Staghorn calculi, also sometimes called coral calculi, are renal calculi that obtain their characteristic shape by forming a cast of the renal pelvis and calyces, thus resembling the horns of a stag.

Staghorn Calculus Symptoms

Symptoms may include flank pain classic for renal colic, fever, urinary symptoms (eg, frequency, dysuria), and hematuria (either gross or microscopic). 25% of patients may remain completely free of symptoms.

  • Severe pain in the side and back, below the ribs.
  • Pain that radiates to the lower abdomen and groin
  • Pain that comes in waves and fluctuates in intensity
  • Pain on urination
  • Pink, red or brown urine
  • Cloudy or foul-smelling urine
  • Nausea and vomiting
  • Persistent need to urinate
  • Urinating more often than usual
  • Fever and chills if an infection is present
  • Urinating small amount

Staghorn Calculus Causes

Staghorn calculus can be caused due to various types of stones.
Calcium stones: Most kidney stones are calcium stones, usually in the form of calcium oxalate. Oxalate is a naturally occurring substance found in food and is also made daily by your liver. Some fruits and vegetables, as well as nuts and chocolate, have high oxalate content.

Dietary factors, high doses of vitamin D, intestinal bypass surgery and several metabolic disorders can increase the concentration of calcium or oxalate in urine. Calcium stones may also occur in the form of calcium phosphate. This type of stone is more common in metabolic conditions, such as renal tubular acidosis. It may also be associated with certain migraine headaches or with taking certain seizure medications, such as topiramate (Topamax).

Struvite stones

Struvite stones form in response to an infection, such as a urinary tract infection. These stones can grow quickly and become quite large, sometimes with few symptoms or little warning.
Uric acid stones: Uric acid stones can form in people who don’t drink enough fluids or who lose too much fluid, those who eat a high-protein diet, and those who have gout. Certain genetic factors also may increase your risk of uric acid stones.

Cystine stones

These stones form in people with a hereditary disorder that causes the kidneys to excrete too much of certain amino acids (cystinuria).

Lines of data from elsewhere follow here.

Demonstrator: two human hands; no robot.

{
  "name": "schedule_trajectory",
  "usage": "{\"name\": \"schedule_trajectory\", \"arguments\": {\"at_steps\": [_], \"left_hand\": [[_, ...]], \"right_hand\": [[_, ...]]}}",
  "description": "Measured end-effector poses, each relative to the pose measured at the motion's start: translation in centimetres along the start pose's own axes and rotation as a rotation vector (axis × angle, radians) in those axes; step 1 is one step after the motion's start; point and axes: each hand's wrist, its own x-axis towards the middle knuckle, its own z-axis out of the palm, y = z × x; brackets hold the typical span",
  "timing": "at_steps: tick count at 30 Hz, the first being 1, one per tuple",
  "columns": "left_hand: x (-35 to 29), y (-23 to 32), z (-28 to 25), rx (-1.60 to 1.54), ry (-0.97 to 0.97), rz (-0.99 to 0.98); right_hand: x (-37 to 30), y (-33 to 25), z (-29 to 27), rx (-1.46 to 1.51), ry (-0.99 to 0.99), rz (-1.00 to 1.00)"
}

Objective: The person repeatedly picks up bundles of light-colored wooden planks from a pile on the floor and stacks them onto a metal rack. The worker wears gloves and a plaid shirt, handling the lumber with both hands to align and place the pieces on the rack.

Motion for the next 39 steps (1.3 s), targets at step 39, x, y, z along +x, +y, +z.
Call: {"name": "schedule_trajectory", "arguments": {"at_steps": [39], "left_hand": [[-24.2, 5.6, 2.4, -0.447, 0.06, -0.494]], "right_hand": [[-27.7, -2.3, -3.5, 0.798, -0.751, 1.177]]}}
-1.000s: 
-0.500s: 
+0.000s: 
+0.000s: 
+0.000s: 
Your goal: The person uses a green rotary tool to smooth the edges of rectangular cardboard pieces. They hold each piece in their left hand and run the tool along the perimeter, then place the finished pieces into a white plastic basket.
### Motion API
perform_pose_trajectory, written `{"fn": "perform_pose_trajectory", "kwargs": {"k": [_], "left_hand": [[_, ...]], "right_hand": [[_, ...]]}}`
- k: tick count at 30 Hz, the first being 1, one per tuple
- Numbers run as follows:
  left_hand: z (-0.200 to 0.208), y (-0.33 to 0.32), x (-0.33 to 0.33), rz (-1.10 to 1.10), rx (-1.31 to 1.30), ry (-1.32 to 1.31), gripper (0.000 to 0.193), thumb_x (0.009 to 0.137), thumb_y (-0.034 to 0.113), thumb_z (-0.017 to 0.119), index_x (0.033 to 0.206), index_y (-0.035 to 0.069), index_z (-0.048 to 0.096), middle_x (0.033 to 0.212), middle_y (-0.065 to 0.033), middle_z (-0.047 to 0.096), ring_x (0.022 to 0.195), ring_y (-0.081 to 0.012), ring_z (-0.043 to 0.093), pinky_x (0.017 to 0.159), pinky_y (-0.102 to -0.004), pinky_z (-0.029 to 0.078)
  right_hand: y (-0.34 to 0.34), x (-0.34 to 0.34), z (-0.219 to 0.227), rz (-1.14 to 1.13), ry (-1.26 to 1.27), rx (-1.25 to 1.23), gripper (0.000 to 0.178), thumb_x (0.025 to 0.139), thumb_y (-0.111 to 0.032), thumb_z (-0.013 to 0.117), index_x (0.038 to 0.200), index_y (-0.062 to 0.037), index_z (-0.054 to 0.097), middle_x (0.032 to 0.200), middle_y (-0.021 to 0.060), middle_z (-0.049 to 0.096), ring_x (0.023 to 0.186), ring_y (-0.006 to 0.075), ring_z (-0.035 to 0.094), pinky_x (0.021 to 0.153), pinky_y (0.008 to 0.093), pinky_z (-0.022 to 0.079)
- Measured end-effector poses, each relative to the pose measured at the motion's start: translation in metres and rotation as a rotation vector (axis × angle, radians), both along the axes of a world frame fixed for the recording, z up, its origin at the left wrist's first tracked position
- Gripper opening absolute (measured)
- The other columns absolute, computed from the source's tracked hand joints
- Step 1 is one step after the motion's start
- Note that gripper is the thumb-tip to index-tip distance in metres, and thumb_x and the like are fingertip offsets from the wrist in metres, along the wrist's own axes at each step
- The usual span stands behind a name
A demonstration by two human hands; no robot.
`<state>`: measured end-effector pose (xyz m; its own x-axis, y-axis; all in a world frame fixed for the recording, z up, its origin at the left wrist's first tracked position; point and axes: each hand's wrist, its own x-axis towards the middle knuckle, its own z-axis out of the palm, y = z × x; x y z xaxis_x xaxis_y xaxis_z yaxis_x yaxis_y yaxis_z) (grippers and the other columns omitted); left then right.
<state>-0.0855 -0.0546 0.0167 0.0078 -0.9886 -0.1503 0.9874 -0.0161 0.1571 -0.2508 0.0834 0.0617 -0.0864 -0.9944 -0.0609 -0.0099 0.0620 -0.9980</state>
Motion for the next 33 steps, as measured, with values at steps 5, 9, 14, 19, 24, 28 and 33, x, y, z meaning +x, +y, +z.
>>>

Staghorn Calculus Treatment

Staghorn calculus treatment can be done both medically and surgically. A guideline from the American Urological Association recommends that patients with residual or recurrent struvite stones may be offered treatment with acetohydroxamic acid (AHA), but only after surgical options have been exhausted. Suppressive antibiotic therapy may prevent pyelonephritis and associated systemic infection and may help inhibit stone growth.

Other medical interventions, such as urinary acidification with oral ammonium chloride, have had limited long-term clinical utility. The advent of minimally invasive modalities to treat renal stones revolutionized the approach to staghorn calculi. These include extracorporeal shockwave lithotripsy (SWL) and percutaneous nephrolithotomy (PNL).